EXERCISE INSTRUCTIONS – Transcribe the data verbatim and drop its images.

● ● ●

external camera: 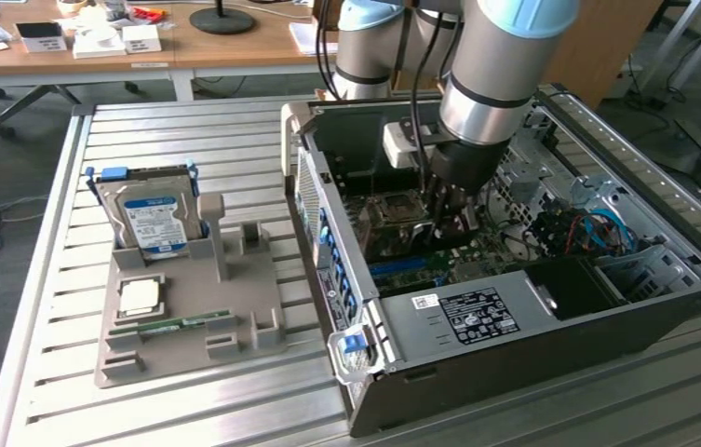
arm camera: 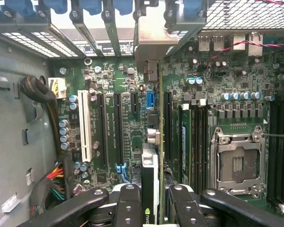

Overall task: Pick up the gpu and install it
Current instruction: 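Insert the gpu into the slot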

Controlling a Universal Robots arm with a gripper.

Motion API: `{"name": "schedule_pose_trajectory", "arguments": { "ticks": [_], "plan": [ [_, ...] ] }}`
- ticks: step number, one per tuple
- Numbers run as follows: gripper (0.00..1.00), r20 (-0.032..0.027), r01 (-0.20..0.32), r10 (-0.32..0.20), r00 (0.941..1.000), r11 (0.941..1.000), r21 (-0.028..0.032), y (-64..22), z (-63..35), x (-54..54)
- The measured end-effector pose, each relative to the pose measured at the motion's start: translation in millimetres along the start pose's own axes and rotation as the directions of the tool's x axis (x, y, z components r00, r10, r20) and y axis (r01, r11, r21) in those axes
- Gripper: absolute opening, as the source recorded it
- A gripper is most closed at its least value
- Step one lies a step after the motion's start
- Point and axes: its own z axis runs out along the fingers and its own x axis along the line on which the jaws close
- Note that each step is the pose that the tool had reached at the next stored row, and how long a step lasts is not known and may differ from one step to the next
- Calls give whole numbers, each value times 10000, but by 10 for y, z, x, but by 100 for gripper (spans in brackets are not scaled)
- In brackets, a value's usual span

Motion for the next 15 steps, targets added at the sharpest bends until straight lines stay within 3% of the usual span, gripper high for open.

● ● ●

OUTPUT OF THE EXERCISE –
external camera: 
arm camera: 

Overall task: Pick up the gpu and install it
Current instruction: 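Insert the gpu into the slot
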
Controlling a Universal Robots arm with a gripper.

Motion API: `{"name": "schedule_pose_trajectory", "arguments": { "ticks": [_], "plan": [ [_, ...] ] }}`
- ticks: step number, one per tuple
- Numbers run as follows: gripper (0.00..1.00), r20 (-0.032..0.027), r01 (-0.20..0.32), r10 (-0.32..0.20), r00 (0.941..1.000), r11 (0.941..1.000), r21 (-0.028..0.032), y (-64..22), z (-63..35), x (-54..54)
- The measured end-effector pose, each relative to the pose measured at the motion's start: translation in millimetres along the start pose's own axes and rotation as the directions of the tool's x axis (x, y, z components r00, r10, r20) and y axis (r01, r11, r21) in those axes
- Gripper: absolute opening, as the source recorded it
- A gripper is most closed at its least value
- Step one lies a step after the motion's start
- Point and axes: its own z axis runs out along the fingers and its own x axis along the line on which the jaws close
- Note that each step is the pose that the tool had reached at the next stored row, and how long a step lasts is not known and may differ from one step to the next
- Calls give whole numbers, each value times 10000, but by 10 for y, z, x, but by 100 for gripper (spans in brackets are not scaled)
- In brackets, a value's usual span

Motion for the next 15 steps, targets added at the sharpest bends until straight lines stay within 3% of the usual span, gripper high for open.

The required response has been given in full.